▶ **TO DO**
From the records below, extract only the lines running from the line with "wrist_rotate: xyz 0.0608" to the line with "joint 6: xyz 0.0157", both lines included, reproducing them exactly.

▶ **DATA TO USE**
..........

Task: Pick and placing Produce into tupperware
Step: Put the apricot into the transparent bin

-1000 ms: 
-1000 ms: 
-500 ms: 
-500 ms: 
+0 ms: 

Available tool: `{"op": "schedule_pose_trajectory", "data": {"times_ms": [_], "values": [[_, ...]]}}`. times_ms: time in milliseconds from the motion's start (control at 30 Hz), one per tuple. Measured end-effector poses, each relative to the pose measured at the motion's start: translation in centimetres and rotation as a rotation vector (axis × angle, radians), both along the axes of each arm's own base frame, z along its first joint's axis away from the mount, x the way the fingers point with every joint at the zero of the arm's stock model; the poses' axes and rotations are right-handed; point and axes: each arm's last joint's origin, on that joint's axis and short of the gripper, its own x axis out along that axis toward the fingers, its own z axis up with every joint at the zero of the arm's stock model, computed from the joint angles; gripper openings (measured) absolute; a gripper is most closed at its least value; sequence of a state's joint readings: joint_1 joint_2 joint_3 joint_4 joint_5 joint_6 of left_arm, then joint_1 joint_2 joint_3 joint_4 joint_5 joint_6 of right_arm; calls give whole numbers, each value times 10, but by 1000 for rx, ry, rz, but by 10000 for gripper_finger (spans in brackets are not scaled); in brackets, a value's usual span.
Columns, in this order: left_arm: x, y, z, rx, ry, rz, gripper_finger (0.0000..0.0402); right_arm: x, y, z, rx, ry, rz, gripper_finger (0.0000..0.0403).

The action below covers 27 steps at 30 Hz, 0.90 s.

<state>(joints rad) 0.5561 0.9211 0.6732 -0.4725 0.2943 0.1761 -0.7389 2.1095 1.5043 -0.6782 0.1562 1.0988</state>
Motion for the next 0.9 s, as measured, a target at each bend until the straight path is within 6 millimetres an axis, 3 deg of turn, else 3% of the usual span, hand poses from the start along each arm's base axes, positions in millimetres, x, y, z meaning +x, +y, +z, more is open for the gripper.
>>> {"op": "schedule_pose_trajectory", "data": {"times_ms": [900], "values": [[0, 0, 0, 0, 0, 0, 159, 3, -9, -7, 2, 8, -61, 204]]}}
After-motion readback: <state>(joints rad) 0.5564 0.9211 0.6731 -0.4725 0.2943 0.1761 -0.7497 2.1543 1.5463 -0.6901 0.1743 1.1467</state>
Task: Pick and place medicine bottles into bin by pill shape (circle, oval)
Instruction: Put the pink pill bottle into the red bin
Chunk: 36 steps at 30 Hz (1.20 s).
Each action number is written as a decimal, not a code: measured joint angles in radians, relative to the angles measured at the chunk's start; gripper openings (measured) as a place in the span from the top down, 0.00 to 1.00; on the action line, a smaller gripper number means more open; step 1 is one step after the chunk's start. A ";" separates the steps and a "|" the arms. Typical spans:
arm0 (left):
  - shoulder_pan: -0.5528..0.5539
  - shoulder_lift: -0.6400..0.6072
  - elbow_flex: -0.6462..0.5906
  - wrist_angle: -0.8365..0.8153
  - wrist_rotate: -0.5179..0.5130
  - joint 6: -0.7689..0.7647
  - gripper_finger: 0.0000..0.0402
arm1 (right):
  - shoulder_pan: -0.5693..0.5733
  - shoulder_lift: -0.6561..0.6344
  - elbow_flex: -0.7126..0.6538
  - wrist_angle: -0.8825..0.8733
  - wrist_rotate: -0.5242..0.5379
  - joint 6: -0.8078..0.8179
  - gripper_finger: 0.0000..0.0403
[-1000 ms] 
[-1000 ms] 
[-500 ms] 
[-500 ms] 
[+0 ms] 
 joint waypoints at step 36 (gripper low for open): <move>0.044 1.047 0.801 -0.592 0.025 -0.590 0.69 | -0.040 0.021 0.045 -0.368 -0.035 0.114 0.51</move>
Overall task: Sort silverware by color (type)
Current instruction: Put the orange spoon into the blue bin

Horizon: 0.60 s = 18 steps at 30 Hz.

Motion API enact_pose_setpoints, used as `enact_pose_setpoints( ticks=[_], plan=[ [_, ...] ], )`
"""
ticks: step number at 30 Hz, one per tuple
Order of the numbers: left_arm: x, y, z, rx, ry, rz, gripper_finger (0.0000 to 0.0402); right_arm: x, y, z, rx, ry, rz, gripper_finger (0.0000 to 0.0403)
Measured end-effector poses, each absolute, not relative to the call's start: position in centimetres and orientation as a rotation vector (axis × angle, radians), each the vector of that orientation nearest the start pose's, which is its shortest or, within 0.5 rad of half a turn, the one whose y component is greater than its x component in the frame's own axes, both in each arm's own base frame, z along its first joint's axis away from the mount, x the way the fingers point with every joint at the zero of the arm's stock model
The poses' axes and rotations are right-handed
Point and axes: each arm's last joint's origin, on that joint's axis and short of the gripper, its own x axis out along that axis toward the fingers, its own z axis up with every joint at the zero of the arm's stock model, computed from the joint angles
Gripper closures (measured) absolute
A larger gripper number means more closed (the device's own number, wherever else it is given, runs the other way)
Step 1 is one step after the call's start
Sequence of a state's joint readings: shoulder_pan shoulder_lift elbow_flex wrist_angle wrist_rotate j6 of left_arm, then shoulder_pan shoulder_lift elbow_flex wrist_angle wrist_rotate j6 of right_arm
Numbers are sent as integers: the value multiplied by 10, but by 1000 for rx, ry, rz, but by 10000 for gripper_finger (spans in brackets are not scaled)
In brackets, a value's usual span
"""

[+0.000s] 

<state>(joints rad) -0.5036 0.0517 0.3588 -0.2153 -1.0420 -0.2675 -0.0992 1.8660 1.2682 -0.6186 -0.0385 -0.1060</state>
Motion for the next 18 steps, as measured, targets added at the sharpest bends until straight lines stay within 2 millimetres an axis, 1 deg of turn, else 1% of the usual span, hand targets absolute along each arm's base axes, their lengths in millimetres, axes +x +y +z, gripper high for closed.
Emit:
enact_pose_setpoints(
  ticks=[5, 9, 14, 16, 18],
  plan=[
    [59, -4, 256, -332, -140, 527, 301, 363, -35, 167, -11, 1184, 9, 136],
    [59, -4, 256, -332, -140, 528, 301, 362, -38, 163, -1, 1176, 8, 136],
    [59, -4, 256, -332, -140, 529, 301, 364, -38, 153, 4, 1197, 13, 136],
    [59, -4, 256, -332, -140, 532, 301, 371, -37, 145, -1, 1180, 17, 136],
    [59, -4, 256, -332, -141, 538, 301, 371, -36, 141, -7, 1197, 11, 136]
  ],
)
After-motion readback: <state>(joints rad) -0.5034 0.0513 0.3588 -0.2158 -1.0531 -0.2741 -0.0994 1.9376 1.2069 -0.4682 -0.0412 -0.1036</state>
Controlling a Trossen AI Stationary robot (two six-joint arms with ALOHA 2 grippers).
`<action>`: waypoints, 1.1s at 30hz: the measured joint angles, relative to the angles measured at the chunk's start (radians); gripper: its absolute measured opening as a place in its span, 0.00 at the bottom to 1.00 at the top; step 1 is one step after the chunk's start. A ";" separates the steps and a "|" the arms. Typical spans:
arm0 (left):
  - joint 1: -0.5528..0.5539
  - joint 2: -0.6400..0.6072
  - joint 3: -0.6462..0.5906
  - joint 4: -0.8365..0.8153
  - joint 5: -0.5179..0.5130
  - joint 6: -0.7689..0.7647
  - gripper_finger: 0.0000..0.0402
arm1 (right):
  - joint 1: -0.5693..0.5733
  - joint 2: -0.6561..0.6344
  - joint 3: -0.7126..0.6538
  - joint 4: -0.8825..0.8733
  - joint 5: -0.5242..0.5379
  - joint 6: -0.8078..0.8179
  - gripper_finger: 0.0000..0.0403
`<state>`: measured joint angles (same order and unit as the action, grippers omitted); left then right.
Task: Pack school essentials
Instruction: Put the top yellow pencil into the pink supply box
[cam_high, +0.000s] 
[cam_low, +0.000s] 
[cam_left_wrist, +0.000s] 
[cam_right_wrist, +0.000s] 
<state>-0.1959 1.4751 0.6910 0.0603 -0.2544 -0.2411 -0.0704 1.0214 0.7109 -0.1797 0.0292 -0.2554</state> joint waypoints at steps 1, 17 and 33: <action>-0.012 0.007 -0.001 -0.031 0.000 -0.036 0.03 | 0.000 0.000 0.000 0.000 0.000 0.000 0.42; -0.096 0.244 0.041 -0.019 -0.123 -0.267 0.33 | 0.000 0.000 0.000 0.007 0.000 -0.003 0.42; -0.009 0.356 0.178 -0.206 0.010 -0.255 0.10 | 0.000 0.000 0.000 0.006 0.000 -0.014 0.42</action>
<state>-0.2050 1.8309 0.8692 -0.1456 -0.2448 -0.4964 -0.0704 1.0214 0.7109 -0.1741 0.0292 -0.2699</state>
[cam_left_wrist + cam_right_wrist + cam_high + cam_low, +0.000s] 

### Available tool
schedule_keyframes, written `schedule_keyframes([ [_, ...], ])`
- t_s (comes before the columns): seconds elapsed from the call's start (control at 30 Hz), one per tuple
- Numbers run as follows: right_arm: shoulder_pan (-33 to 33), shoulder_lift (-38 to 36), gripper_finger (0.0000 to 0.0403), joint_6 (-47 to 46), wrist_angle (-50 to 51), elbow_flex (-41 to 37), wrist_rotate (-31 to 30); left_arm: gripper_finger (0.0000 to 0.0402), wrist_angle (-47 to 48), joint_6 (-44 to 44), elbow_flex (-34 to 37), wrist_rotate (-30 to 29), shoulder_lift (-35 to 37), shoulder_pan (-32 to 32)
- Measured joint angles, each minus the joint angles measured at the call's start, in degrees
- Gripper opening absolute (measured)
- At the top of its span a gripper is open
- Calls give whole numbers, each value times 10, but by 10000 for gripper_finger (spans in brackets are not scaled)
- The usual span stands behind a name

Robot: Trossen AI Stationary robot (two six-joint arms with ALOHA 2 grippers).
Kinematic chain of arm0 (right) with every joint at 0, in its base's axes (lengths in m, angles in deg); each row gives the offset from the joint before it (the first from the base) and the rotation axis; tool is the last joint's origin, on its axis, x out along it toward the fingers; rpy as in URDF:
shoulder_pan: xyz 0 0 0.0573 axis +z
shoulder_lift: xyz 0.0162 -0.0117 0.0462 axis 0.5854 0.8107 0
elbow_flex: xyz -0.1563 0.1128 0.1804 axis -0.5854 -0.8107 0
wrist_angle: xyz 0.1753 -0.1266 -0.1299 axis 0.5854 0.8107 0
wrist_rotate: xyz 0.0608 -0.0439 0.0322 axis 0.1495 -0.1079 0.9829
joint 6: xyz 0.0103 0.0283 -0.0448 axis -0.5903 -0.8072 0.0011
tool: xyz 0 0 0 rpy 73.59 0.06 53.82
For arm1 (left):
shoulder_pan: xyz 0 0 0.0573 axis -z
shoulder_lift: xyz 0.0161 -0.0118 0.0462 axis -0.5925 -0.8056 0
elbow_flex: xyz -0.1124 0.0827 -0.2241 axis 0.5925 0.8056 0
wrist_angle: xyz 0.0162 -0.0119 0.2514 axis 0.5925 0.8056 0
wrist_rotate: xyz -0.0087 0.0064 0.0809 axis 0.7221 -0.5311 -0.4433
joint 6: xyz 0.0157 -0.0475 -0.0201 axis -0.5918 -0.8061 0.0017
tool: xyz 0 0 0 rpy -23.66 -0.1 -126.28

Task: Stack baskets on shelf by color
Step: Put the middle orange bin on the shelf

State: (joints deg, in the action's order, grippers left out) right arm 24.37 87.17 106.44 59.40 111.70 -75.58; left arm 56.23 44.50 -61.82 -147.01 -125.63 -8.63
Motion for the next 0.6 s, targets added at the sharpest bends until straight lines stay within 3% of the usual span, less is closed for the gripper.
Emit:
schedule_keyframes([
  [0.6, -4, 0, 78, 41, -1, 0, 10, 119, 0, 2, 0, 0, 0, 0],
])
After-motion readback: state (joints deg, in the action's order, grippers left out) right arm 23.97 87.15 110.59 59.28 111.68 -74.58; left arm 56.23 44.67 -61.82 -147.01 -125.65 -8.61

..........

▶ **TASK SOLUTION**
wrist_rotate: xyz 0.0608 -0.0439 0.0322 axis 0.1495 -0.1079 0.9829
joint 6: xyz 0.0103 0.0283 -0.0448 axis -0.5903 -0.8072 0.0011
tool: xyz 0 0 0 rpy 73.59 0.06 53.82
For arm1 (left):
shoulder_pan: xyz 0 0 0.0573 axis -z
shoulder_lift: xyz 0.0161 -0.0118 0.0462 axis -0.5925 -0.8056 0
elbow_flex: xyz -0.1124 0.0827 -0.2241 axis 0.5925 0.8056 0
wrist_angle: xyz 0.0162 -0.0119 0.2514 axis 0.5925 0.8056 0
wrist_rotate: xyz -0.0087 0.0064 0.0809 axis 0.7221 -0.5311 -0.4433
joint 6: xyz 0.0157 -0.0475 -0.0201 axis -0.5918 -0.8061 0.0017

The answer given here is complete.